Another Country

Luis Rubio

The Mexico-U.S. border is a peculiar world: part Mexican, part American and, at the same time, different from both. Above all, it is absolutely different from what it is imagined to be by Washington or Mexico City politicians. The border has come to acquire its own character due to its particular circumstances: the disdain of its central governments, the distance to the respective capitals and, most of all, the mutual dependence that each point along the border has developed.  El Paso could not exist without Ciudad Juárez and both reside in the middle of an inhospitable desert that attracts rather than repels them. The challenge, and the opportunity, for Mexico does not lie in going back to isolating the border zone (which is what the current policy seems to be) but instead to integrating it into the country, while the country integrates itself into the border proper.

In a visionary book, La Frontera: The United States Border with Mexico, Weisman and Dusard describe many borders that typify the line that joins (and separates) the two nations: each region possesses its essential qualities, but the two together maintain similarities deriving from the permanent interaction –and the interdependence- arising from an increasingly deepening coexistence. That book, written nearly three decades ago, was a mere hint of what was to come.

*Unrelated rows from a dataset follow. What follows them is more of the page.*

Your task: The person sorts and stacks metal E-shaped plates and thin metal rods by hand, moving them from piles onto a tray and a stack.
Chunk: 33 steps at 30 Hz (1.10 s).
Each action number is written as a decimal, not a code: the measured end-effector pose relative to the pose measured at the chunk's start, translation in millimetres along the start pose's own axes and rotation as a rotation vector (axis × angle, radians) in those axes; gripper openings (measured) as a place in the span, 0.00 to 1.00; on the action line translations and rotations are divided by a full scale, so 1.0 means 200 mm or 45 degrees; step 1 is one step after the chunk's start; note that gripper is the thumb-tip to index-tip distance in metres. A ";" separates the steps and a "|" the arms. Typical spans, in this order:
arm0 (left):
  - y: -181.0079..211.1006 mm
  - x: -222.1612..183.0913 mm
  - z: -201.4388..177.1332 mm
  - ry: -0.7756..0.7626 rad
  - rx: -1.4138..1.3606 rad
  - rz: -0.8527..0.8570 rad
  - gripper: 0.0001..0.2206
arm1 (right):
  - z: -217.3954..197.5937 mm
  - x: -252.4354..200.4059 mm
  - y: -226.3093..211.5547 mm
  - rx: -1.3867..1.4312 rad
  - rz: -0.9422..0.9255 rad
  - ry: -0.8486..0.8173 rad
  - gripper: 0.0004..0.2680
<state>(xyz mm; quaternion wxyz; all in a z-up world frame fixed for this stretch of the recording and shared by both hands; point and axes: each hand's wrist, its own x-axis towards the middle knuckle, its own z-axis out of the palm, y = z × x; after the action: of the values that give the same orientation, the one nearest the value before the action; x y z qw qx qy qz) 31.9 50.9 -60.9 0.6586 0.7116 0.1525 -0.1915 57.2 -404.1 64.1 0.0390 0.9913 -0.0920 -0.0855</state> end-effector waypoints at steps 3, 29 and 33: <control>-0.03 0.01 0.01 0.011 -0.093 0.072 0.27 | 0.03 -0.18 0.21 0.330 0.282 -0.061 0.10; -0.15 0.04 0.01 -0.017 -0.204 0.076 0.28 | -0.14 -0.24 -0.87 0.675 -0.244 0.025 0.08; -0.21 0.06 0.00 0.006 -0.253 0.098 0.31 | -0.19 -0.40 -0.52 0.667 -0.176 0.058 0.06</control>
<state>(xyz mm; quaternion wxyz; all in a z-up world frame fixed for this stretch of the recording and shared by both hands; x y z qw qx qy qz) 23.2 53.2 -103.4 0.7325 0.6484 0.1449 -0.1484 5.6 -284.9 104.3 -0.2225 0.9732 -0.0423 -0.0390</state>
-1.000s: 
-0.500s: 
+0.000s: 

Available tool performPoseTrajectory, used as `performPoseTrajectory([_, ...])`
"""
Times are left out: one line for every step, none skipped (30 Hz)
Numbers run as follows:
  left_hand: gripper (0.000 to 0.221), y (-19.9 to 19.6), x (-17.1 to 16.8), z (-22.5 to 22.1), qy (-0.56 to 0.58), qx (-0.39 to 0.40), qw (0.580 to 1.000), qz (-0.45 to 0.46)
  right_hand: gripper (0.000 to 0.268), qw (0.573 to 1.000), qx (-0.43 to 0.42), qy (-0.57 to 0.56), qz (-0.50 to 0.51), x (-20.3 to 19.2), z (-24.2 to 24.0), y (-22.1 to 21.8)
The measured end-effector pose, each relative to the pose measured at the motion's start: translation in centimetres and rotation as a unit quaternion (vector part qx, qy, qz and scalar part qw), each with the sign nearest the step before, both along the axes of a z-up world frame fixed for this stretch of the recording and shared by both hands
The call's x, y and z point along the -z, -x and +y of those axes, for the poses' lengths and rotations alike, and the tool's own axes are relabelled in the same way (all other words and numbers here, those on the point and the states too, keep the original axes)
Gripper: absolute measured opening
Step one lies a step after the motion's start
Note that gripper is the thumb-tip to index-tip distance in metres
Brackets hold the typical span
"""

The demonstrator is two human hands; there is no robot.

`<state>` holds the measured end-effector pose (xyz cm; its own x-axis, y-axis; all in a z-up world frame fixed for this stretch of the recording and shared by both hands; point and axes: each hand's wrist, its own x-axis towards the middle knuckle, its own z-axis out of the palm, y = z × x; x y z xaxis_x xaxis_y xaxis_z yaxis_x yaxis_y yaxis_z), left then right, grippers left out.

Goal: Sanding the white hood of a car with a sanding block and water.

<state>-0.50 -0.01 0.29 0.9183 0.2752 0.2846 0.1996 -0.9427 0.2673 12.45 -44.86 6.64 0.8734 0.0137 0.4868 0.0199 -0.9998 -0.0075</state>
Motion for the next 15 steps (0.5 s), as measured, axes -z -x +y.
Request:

The book describes, and illustrates with photographs, the changing natural geography, but also the manner in which the communities interact daily on both sides of the border, with all of the issues and tensions forming an inherent part of the panorama.

Were they to publish a sequel today, these authors would surely describe two new realities: first, the colossal increase in border interaction, principally the product of the growing integration of the two economies, the supply chains that sustain the automotive, chemical, electronic and aviation industries and so many others that are the daily bread of the Mexican economy and that have led to a dramatic rise in trucks, freight cars and persons that cross in both directions every day. On the other hand, the description would most likely include the deterioration undergone by the region as a result of the ever increasing criminal activity, the interminable migratory flows that now have swarmed the Mexican side and the stresses, strains, and conflicts that all this entails.

Despite these ills, the region comprises an increasingly “country” in itself, an area in which communities of both sides coexist as units of both sides and that have features in their everyday lives that are radically distinct from the rest of each of the two countries. It is not by chance that whenever fiscal or regulatory changes are brought about (such as the IVA, the value added tax, or money-laundering) exceptions are created for the border zone because there would be no other way of functioning there. Countless Mexicans attend school in the country to the north, or live on “the other side” and cross the border into the States every day. Mexican workers routinely go to the U.S. side, while U.S. businesspeople come to work on the Mexican side.

Some border states have formalized diverse schemes of cooperation to facilitate the exchanges, others simply engage in them. Perhaps there is no better example than that of the Sonora and Arizona border with its bilateral commission. For the state of Texas, Mexico is its largest trading partner, superior in volume and value than that of the remainder of its exchanges with the rest of the U.S. and its governors, both Republicans and Democrats, dedicate themselves to making the relationship work. The U.S. Federal Government itself has been inventing mechanisms to facilitate border life and to attenuate the growing bureaucratic complexity that distinguishes their security programs, through projects such as Sentry, whose purpose is to expedite the border crossing of previously registered motor vehicles.

For Mexico, the border has always been a challenge. The historical instinct has comprised that of distancing ourselves from Americans, tolerating the inevitable peculiarities that are the trait of those living in that region and forgetting the entire matter. It was with that end that, at mid-XX century, the free zone was devised and, later, the establishment of assembly plants was favored, always restricted to that region. That is, they wanted to isolate the border region in quarantine fashion for health reasons: for the rest of the country not to be contaminated.

That perspective is no longer sustainable nor does it make sense. From the eighties, the border has become the key factor between the economies and the meeting point of Mexico with its main economic engine. Of course, there is no reason for Mexico limiting itself to a sole engine but it is impossible, and would be suicidal, to attempt to diminish or eliminate the elements that make the region work.

In a word, instead of once again isolating that zone from the rest of the country through the re-creation of a free zone, the government should integrate it completely into the rest of the country and, simultaneously integrate the country into that zone. This is not a play on words: the only way of being able to prosper is simplifying, decentralizing and (de)bureaucratizing, all these, a trait inherent to that region.